Errada, porque mistura tradições culturais com tecnologia, mas não expressa o pressuposto central da noção clássica de cibercultura.
- B)separação nítida entre o que seria da ordem do real e o que seria da ordem do virtual.
Certa, porque a noção de cibercultura partia da ideia de distinção entre o real e o virtual, exatamente o que o trecho critica.
- C)previsão de que em breve não seria mais possível distinguir entre o online e o offline.

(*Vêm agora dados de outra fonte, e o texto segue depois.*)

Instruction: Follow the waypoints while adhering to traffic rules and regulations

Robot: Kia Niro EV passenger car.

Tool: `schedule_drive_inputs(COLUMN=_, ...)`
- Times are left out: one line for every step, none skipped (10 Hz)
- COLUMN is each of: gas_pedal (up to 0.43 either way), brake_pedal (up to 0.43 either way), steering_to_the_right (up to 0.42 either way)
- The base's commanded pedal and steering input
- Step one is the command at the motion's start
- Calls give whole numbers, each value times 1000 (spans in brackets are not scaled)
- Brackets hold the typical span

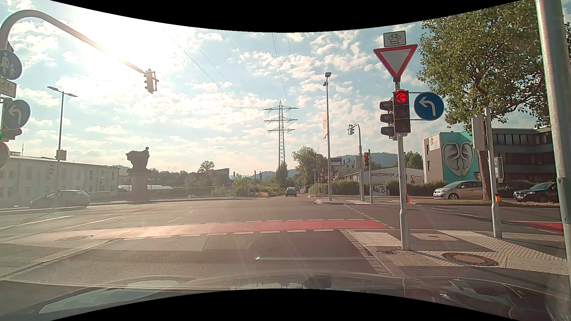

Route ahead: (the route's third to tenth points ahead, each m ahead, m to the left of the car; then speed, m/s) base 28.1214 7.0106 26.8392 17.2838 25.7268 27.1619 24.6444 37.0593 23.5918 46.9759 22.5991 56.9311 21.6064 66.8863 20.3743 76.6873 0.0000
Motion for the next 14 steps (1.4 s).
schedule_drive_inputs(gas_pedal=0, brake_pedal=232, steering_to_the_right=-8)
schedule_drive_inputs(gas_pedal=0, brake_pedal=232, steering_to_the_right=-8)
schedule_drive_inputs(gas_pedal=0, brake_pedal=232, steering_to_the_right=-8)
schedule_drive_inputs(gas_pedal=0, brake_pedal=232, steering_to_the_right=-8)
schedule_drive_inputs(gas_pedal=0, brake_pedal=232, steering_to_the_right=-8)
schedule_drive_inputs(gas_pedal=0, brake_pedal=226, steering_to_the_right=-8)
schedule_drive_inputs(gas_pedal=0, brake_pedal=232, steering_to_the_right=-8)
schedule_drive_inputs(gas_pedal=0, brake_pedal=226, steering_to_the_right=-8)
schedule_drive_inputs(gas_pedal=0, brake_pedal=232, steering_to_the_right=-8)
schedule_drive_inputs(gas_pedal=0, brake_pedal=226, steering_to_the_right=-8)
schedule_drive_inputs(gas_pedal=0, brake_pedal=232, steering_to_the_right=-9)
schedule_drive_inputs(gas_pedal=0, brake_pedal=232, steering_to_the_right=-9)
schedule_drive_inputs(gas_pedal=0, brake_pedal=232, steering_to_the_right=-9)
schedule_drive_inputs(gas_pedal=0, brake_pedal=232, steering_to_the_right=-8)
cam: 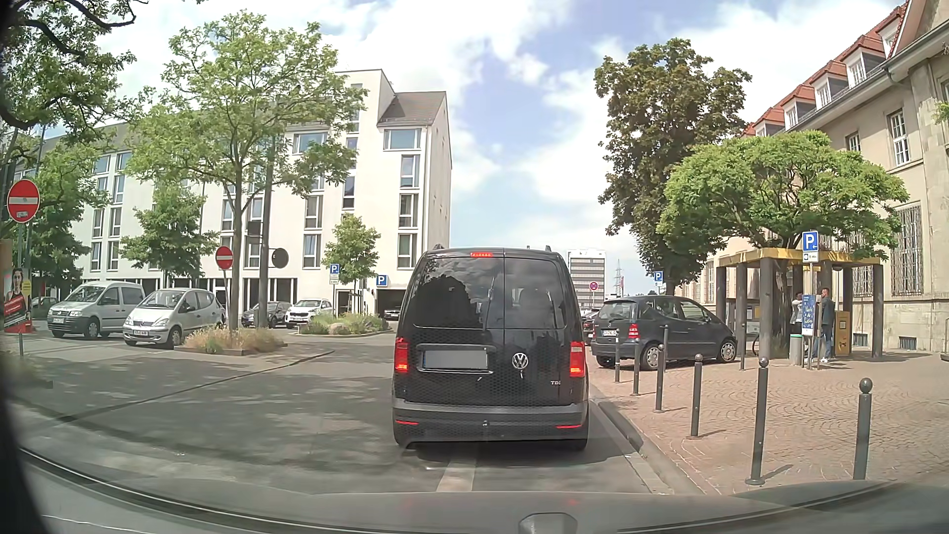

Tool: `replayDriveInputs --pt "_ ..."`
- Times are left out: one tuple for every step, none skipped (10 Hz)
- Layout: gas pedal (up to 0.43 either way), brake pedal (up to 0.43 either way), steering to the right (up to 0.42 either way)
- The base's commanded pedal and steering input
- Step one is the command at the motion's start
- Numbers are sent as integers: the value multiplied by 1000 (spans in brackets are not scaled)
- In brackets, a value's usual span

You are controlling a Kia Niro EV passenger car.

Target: Follow the waypoints while adhering to traffic rules and regulations

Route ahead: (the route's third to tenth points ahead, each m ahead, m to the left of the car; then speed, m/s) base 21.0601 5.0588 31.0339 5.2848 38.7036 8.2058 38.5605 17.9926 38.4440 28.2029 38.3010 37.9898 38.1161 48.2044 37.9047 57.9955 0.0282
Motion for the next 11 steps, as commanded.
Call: replayDriveInputs --pt "0 220 -54" --pt "0 213 -54" --pt "0 220 -54" --pt "0 220 -54" --pt "0 220 -54" --pt "0 220 -54" --pt "0 220 -54" --pt "0 213 -54" --pt "0 220 -54" --pt "0 220 -54" --pt "0 213 -54"
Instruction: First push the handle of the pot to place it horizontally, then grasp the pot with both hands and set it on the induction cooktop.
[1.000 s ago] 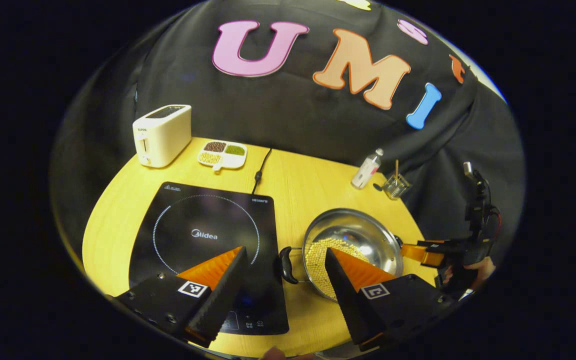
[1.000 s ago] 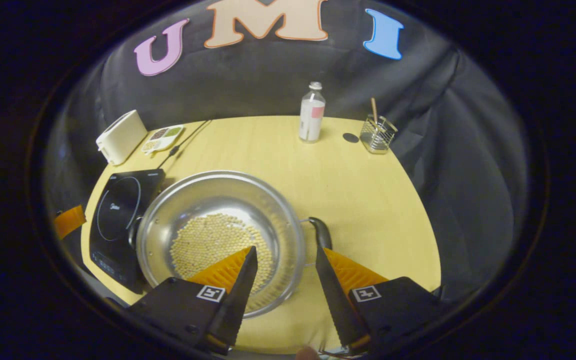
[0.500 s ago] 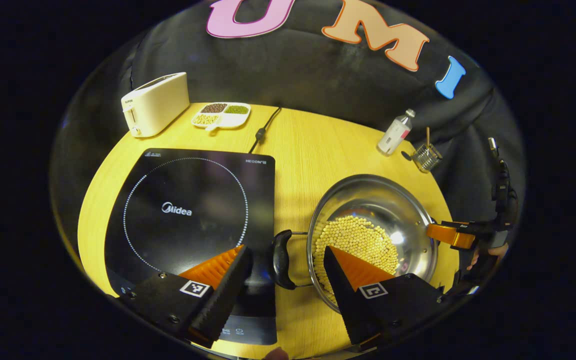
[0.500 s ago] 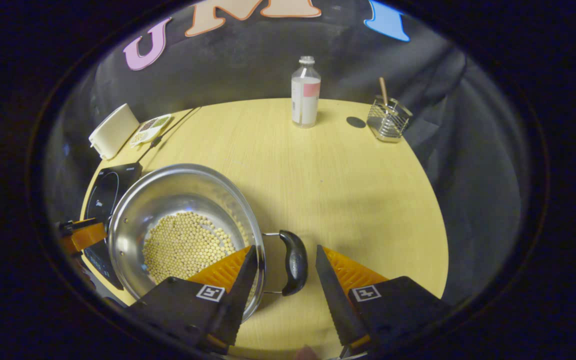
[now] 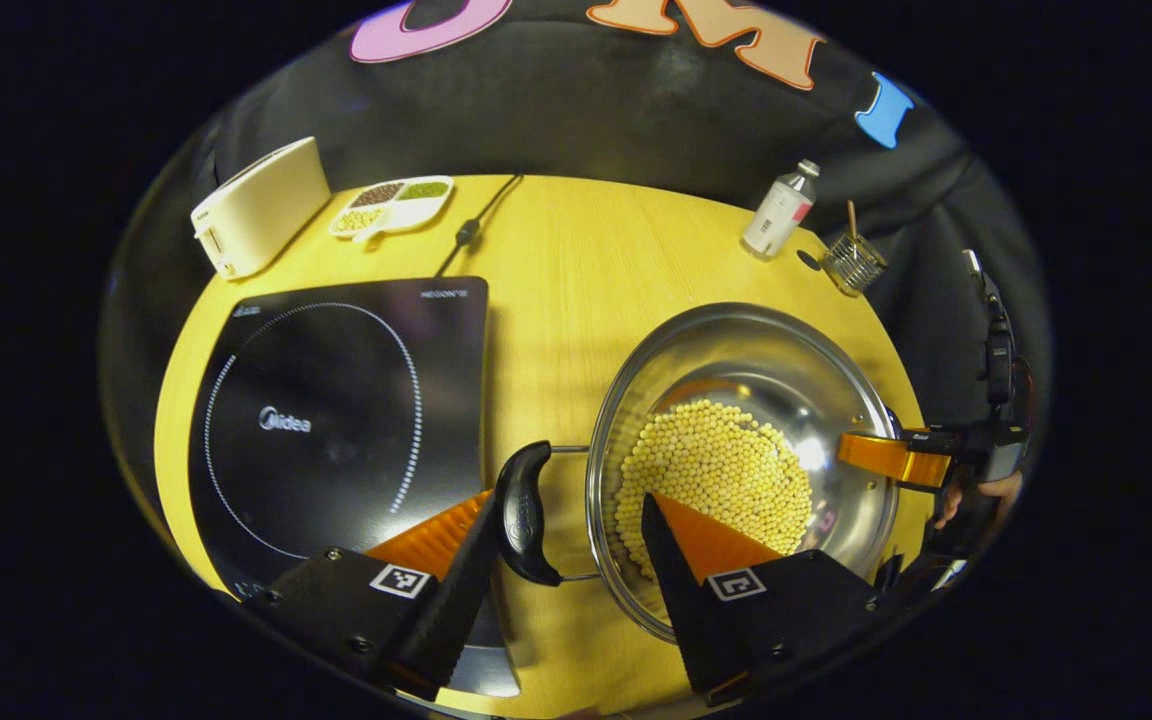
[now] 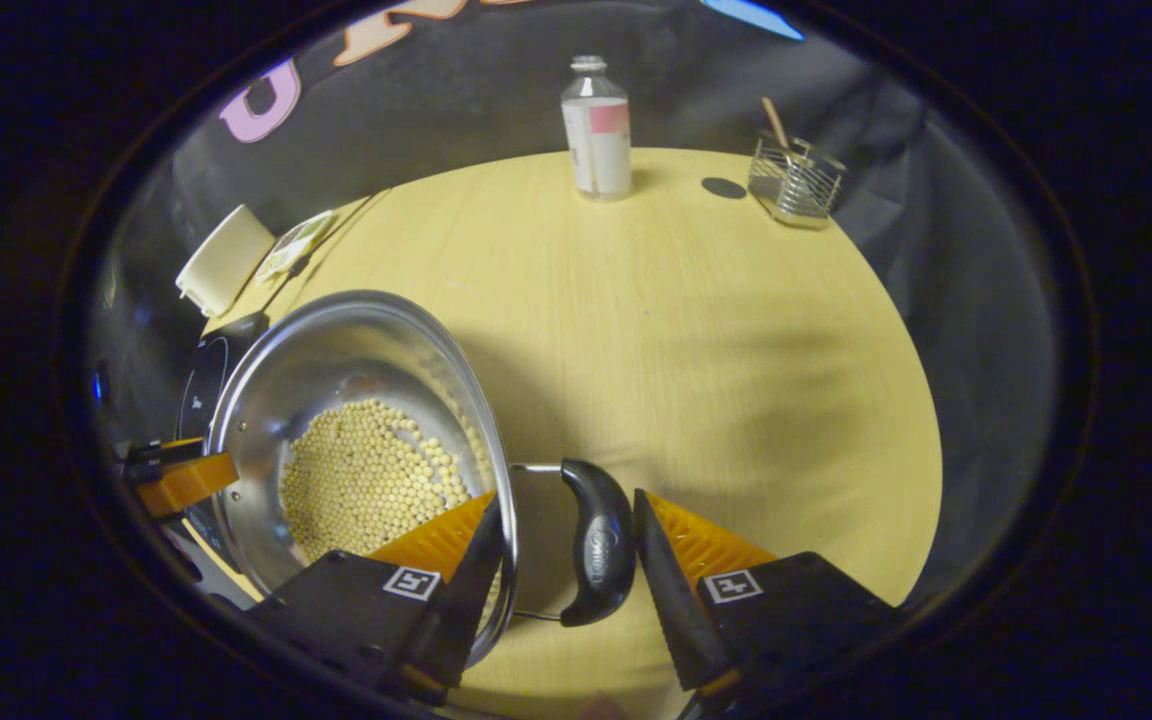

Errada, porque fala de uma superação futura da distinção online/offline, enquanto o pressuposto original era justamente a existência dessa distinção.
- D)visão ligada a meios de comunicação anteriores à era dos computadores pessoais.
Errada, porque cibercultura é um conceito ligado à era digital e às redes, não a meios de comunicação anteriores aos computadores pessoais.
- E)concepção de que cultura diz respeito apenas às manifestações coletivas e presenciais.
Errada, porque cultura não se limita a práticas presenciais e coletivas; ela inclui também mediações simbólicas, técnicas e digitais.
Gabarito: B
A ideia de cibercultura nasceu para descrever uma cultura marcada pela presença das tecnologias digitais, internet, redes e dispositivos conectados no cotidiano. Em sua formulação mais clássica, o termo ajudava a separar o mundo “online” do “offline”, como se existisse uma esfera própria, específica, do virtual. Era uma maneira de pensar a cultura mediada pela rede, com seus códigos, práticas e linguagens próprias. O trecho de Lev Manovich critica justamente essa visão, porque hoje a vida digital já não fica isolada num cantinho da existência. As interações, o trabalho, o consumo, o lazer e até a sociabilidade circulam entre telas e presença física o tempo todo. Por isso ele diz que falar em cibercultura, naquele sentido mais antigo, seria negar a realidade do presente. Na questão, o ponto-chave é que o conceito de cibercultura tinha como pressuposto uma separação entre o real e o virtual, como se fossem domínios distintos. Essa é a lógica por trás da alternativa B, que está correta. O texto sugere que essa divisão ficou ultrapassada, porque online e offline passaram a se misturar intensamente. Em resumo: a banca quer que você perceba a mudança histórica. Antes, pensava-se em internet como um espaço quase paralelo; hoje, a rede atravessa a vida social inteira. A sociologia adora essas viradas de chave, porque elas mostram que a tecnologia não é só ferramenta, mas também forma de organizar relações sociais.